Violeta Parra chipapija
Violeta del Carmen Parra Sandoval was a Chilean composer, singer-songwriter, folklorist, ethnomusicologist and visual artist. She pioneered the Nueva Canción Chilena, a renewal and a reinvention of Chilean folk music that would extend its sphere of influence outside Chile. Parra is acknowledged as "the Mother of Latin American folk".
Mostefa Ben Boulaïd
Mostefa Ben-Boulaïd was an Algerian revolutionary leader.
Barbara Siggers Franklin
Barbara Vernice Franklin was the mother of American singer–songwriter Aretha Franklin and wife of C. L. Franklin, the African-American Baptist minister of New Bethel Baptist Church in Detroit, Michigan.
Franceska Mann
Franciszka Manheimer-Rosenberg, better known as Franceska Mann, was a Polish Jewish ballerina who according to some accounts had killed a Nazi guard while a prisoner at the Auschwitz concentration camp, Josef Schillinger, and wounded at least one other, Wilhelm Emmerich, initiating an uprising among female Jewish prisoners before she was killed, presumably by gunfire.
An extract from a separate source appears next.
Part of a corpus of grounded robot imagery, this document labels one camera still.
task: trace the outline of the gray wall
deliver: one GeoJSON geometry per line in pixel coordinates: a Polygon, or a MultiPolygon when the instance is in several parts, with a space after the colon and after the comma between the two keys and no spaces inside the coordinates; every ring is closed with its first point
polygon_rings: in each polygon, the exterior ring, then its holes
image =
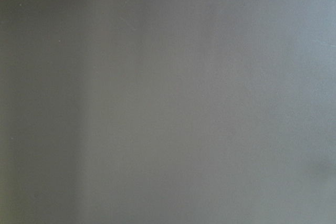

In the most popular version of the event, but never verified, Mann is said to have performed a striptease for members of the Nazi regime and once down to naught but high heels, took one of her shoes and stabbed Walter Quakernack in the face with the heel-piece, causing him to drop his firearm, which she then used to shoot Schillinger and Emmerich. Schillinger ultimately died from his wounds several hours later while Emmerich was left with a permanent limp. According to another account, however, she was a Nazi collaborator who was executed by the Polish underground in the Fall of 1942.
Asmahan
Amal al-Atrash, better known by her stage name Asmahan, was an Egyptian singer from Syrian background who lived and rose to fame in Egypt. Having immigrated to Egypt at the age of three years old, her family knew the composer Dawood Hosni, and she sang the compositions of Mohamed El Qasabgi and Zakariyya Ahmad. She also sang the compositions of Mohammed Abdel Wahab and her brother Farid al-Atrash, a then rising star musician in his own right. Her voice was one of the few female voices in Arab music world to pose serious competition to that of Umm Kulthum, who is considered to be one of the Arab world's most distinguished singers of the 20th century. Her mysterious death in an automobile accident shocked the public. Journalists spread gossip about her turbulent personal life and an alleged espionage role in World War II.
Joan McCracken
Joan Hume McCracken was an American dancer, actress, and comedian who became famous for her role as Sylvie in the original 1943 production of Oklahoma! She also was noted for her performances in the Broadway shows Bloomer Girl (1944), Billion Dollar Baby (1945) and Dance Me a Song (1950), and the films Hollywood Canteen (1945) and Good News (1947).